**Assignment:** Each line of the listing below must be returned exactly.

(Given data begins)

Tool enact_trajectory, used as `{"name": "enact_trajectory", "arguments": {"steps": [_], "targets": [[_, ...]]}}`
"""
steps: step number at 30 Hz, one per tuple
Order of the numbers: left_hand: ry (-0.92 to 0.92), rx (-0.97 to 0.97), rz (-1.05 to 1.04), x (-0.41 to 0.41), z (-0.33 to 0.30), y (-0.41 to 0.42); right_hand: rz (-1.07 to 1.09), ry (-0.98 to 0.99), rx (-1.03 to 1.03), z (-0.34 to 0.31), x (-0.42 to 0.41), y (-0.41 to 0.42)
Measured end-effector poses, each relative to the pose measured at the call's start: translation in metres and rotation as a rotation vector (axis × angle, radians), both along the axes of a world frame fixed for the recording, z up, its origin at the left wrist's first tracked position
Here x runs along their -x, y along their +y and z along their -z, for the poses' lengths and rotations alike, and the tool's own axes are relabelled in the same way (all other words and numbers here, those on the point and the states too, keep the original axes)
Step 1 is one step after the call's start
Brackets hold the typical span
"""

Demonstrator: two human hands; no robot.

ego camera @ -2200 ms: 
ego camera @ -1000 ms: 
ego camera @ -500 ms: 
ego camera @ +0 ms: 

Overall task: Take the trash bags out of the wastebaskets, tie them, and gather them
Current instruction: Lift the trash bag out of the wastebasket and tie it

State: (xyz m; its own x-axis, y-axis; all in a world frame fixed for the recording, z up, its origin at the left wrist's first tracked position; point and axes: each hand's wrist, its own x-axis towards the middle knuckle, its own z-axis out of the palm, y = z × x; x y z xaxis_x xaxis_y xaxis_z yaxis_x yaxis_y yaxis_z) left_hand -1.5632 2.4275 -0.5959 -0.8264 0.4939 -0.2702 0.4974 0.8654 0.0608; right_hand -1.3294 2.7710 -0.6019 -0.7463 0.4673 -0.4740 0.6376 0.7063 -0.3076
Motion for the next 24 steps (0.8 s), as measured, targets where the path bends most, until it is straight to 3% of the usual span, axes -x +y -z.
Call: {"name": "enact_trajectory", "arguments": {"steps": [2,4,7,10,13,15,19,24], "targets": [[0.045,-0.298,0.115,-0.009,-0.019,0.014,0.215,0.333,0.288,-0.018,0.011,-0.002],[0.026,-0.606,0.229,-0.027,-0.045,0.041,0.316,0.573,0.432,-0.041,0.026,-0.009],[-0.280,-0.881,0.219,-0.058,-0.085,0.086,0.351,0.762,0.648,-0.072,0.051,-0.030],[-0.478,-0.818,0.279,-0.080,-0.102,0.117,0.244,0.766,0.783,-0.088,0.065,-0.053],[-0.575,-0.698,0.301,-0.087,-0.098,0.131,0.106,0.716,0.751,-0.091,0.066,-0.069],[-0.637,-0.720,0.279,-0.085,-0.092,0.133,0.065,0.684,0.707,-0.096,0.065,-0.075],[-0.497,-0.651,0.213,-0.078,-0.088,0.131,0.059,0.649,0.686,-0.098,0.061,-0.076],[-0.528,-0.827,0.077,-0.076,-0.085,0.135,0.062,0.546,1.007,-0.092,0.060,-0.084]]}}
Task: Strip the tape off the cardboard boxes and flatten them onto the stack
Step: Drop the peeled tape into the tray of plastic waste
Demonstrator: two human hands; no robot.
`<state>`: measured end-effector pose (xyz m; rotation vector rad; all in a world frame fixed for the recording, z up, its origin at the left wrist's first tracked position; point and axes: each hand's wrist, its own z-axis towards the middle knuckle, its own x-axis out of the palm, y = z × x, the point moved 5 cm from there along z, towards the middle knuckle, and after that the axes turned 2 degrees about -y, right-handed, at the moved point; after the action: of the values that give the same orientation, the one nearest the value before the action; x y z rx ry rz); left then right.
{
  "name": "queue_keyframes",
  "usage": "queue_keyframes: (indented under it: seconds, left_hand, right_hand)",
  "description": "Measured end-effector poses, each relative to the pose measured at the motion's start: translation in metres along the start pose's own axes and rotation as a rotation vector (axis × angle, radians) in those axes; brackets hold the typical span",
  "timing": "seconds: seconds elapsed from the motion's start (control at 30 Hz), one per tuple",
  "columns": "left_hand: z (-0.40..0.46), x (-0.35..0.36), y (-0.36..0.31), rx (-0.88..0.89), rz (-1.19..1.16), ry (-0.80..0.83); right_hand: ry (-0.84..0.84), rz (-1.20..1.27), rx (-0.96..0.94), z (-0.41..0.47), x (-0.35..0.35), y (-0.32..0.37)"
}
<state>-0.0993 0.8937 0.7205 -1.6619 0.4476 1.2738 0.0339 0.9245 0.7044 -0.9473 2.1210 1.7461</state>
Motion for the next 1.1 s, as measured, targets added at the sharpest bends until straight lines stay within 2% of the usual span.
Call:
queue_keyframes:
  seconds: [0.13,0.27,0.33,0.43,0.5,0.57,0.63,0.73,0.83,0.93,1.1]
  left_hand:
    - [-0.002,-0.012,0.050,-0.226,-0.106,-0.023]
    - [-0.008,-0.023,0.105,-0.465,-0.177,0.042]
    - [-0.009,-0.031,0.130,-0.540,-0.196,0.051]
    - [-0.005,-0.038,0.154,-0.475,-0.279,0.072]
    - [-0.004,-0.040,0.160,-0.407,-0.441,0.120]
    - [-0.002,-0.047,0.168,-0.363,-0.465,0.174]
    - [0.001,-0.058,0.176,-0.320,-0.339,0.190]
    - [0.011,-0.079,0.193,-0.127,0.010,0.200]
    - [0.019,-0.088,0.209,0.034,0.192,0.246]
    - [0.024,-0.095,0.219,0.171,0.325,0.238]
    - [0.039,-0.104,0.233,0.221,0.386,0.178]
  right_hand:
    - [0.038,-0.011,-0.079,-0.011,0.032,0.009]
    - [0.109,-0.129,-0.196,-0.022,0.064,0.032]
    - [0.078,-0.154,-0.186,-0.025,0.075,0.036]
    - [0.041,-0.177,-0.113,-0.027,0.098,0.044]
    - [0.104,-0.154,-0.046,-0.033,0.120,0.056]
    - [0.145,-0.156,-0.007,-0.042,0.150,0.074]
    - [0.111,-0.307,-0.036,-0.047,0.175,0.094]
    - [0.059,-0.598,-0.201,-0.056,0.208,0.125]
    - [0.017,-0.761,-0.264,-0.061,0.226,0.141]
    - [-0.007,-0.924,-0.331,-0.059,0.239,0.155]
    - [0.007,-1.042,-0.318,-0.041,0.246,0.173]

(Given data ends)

**Reply:**
Tool enact_trajectory, used as `{"name": "enact_trajectory", "arguments": {"steps": [_], "targets": [[_, ...]]}}`
"""
steps: step number at 30 Hz, one per tuple
Order of the numbers: left_hand: ry (-0.92 to 0.92), rx (-0.97 to 0.97), rz (-1.05 to 1.04), x (-0.41 to 0.41), z (-0.33 to 0.30), y (-0.41 to 0.42); right_hand: rz (-1.07 to 1.09), ry (-0.98 to 0.99), rx (-1.03 to 1.03), z (-0.34 to 0.31), x (-0.42 to 0.41), y (-0.41 to 0.42)
Measured end-effector poses, each relative to the pose measured at the call's start: translation in metres and rotation as a rotation vector (axis × angle, radians), both along the axes of a world frame fixed for the recording, z up, its origin at the left wrist's first tracked position
Here x runs along their -x, y along their +y and z along their -z, for the poses' lengths and rotations alike, and the tool's own axes are relabelled in the same way (all other words and numbers here, those on the point and the states too, keep the original axes)
Step 1 is one step after the call's start
Brackets hold the typical span
"""

Demonstrator: two human hands; no robot.

ego camera @ -2200 ms: 
ego camera @ -1000 ms: 
ego camera @ -500 ms: 
ego camera @ +0 ms: 

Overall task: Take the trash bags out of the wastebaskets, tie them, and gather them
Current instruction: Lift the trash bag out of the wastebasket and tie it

State: (xyz m; its own x-axis, y-axis; all in a world frame fixed for the recording, z up, its origin at the left wrist's first tracked position; point and axes: each hand's wrist, its own x-axis towards the middle knuckle, its own z-axis out of the palm, y = z × x; x y z xaxis_x xaxis_y xaxis_z yaxis_x yaxis_y yaxis_z) left_hand -1.5632 2.4275 -0.5959 -0.8264 0.4939 -0.2702 0.4974 0.8654 0.0608; right_hand -1.3294 2.7710 -0.6019 -0.7463 0.4673 -0.4740 0.6376 0.7063 -0.3076
Motion for the next 24 steps (0.8 s), as measured, targets where the path bends most, until it is straight to 3% of the usual span, axes -x +y -z.
Call: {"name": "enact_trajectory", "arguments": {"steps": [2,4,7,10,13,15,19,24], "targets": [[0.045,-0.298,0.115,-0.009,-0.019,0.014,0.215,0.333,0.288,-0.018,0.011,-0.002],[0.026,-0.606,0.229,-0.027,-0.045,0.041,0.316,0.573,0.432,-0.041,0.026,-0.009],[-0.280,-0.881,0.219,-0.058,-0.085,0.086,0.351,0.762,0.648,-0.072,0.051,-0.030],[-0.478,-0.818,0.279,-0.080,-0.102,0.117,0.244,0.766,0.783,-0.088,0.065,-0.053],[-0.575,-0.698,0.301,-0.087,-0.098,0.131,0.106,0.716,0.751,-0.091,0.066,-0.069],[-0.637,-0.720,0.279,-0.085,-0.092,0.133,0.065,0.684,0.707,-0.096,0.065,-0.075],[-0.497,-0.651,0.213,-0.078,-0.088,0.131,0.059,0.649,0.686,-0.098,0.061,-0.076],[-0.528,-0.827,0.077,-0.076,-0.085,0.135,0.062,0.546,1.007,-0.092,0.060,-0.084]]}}
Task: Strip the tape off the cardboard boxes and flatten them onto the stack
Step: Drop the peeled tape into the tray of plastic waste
Demonstrator: two human hands; no robot.
`<state>`: measured end-effector pose (xyz m; rotation vector rad; all in a world frame fixed for the recording, z up, its origin at the left wrist's first tracked position; point and axes: each hand's wrist, its own z-axis towards the middle knuckle, its own x-axis out of the palm, y = z × x, the point moved 5 cm from there along z, towards the middle knuckle, and after that the axes turned 2 degrees about -y, right-handed, at the moved point; after the action: of the values that give the same orientation, the one nearest the value before the action; x y z rx ry rz); left then right.
{
  "name": "queue_keyframes",
  "usage": "queue_keyframes: (indented under it: seconds, left_hand, right_hand)",
  "description": "Measured end-effector poses, each relative to the pose measured at the motion's start: translation in metres along the start pose's own axes and rotation as a rotation vector (axis × angle, radians) in those axes; brackets hold the typical span",
  "timing": "seconds: seconds elapsed from the motion's start (control at 30 Hz), one per tuple",
  "columns": "left_hand: z (-0.40..0.46), x (-0.35..0.36), y (-0.36..0.31), rx (-0.88..0.89), rz (-1.19..1.16), ry (-0.80..0.83); right_hand: ry (-0.84..0.84), rz (-1.20..1.27), rx (-0.96..0.94), z (-0.41..0.47), x (-0.35..0.35), y (-0.32..0.37)"
}
<state>-0.0993 0.8937 0.7205 -1.6619 0.4476 1.2738 0.0339 0.9245 0.7044 -0.9473 2.1210 1.7461</state>
Motion for the next 1.1 s, as measured, targets added at the sharpest bends until straight lines stay within 2% of the usual span.
Call:
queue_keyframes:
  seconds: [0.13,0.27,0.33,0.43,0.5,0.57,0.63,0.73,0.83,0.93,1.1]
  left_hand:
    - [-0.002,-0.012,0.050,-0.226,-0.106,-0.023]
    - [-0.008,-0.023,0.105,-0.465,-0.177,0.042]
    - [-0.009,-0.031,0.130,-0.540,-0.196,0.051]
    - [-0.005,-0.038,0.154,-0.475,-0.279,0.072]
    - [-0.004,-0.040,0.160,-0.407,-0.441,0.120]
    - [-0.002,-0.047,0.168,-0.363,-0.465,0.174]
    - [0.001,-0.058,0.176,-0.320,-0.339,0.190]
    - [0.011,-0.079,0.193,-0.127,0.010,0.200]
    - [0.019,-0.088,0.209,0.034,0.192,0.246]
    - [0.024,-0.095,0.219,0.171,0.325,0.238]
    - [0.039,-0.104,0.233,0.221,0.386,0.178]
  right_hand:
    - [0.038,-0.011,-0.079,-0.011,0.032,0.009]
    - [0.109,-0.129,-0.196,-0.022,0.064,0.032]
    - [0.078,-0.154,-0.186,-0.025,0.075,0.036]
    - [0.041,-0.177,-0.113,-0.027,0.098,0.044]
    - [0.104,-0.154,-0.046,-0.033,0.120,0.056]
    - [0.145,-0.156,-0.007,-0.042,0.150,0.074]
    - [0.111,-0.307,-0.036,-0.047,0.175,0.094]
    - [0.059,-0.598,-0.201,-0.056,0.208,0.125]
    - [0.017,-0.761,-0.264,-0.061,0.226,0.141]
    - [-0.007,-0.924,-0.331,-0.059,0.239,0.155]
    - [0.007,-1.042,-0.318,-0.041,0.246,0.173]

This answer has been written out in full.